Could you reproduce, from the records below, everything from the line with "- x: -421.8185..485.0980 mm" down to the line with "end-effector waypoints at", keeping both of those lines and changing nothing?
━━━━━ EXERCISE DATA
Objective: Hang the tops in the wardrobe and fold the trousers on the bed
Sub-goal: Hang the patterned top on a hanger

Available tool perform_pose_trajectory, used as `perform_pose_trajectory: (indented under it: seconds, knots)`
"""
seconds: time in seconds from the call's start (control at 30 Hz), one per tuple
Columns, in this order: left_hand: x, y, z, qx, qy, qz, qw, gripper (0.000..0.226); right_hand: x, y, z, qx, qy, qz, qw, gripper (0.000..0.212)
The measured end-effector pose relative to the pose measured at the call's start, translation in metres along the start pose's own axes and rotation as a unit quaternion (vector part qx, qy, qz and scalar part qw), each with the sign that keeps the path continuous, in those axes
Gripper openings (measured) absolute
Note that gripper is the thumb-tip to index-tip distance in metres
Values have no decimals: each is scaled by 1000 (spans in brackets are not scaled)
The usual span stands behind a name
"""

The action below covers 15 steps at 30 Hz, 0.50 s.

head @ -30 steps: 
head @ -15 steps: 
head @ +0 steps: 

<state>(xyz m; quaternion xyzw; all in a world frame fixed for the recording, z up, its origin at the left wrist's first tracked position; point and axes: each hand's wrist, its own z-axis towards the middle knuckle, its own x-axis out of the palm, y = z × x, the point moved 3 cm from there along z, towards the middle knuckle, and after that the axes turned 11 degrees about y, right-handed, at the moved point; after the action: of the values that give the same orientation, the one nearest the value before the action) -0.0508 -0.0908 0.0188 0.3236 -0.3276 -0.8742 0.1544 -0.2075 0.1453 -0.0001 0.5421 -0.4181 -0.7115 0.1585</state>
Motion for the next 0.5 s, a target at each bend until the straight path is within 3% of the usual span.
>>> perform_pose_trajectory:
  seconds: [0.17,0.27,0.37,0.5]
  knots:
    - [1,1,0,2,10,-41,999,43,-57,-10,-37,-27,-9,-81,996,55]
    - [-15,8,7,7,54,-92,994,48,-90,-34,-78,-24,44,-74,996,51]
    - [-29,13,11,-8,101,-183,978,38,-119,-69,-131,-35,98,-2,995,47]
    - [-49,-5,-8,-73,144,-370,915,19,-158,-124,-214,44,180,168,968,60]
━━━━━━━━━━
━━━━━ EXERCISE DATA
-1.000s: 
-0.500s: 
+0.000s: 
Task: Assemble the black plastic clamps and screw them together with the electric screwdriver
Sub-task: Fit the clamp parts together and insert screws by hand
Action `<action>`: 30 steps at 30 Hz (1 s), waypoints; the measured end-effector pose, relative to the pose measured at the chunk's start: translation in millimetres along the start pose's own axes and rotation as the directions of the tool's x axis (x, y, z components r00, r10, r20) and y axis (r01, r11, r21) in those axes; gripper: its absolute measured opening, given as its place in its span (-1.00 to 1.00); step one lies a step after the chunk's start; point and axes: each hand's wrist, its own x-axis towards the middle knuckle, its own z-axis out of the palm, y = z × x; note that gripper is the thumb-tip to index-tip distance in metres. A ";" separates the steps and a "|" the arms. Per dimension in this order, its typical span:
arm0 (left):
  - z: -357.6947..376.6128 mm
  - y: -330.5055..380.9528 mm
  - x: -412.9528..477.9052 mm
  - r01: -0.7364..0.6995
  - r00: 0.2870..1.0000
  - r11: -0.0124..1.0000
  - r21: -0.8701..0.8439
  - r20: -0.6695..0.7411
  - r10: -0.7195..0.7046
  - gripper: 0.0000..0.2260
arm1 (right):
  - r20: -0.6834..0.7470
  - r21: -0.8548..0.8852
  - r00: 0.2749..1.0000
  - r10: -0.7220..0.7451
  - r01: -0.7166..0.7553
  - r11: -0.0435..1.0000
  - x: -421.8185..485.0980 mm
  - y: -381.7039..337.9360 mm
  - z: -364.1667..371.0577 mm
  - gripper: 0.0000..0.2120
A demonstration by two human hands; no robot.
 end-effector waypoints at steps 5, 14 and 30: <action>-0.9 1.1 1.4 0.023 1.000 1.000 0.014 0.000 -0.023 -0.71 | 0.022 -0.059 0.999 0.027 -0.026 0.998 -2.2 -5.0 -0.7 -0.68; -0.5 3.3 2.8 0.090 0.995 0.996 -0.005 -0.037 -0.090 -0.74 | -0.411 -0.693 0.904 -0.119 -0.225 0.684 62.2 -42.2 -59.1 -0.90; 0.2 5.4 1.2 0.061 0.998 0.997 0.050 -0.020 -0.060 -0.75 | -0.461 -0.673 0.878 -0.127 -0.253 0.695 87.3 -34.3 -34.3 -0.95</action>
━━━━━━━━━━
## [TASK RESULT]
  - x: -421.8185..485.0980 mm
  - y: -381.7039..337.9360 mm
  - z: -364.1667..371.0577 mm
  - gripper: 0.0000..0.2120
A demonstration by two human hands; no robot.
 end-effector waypoints at steps 5, 14 and 30: <action>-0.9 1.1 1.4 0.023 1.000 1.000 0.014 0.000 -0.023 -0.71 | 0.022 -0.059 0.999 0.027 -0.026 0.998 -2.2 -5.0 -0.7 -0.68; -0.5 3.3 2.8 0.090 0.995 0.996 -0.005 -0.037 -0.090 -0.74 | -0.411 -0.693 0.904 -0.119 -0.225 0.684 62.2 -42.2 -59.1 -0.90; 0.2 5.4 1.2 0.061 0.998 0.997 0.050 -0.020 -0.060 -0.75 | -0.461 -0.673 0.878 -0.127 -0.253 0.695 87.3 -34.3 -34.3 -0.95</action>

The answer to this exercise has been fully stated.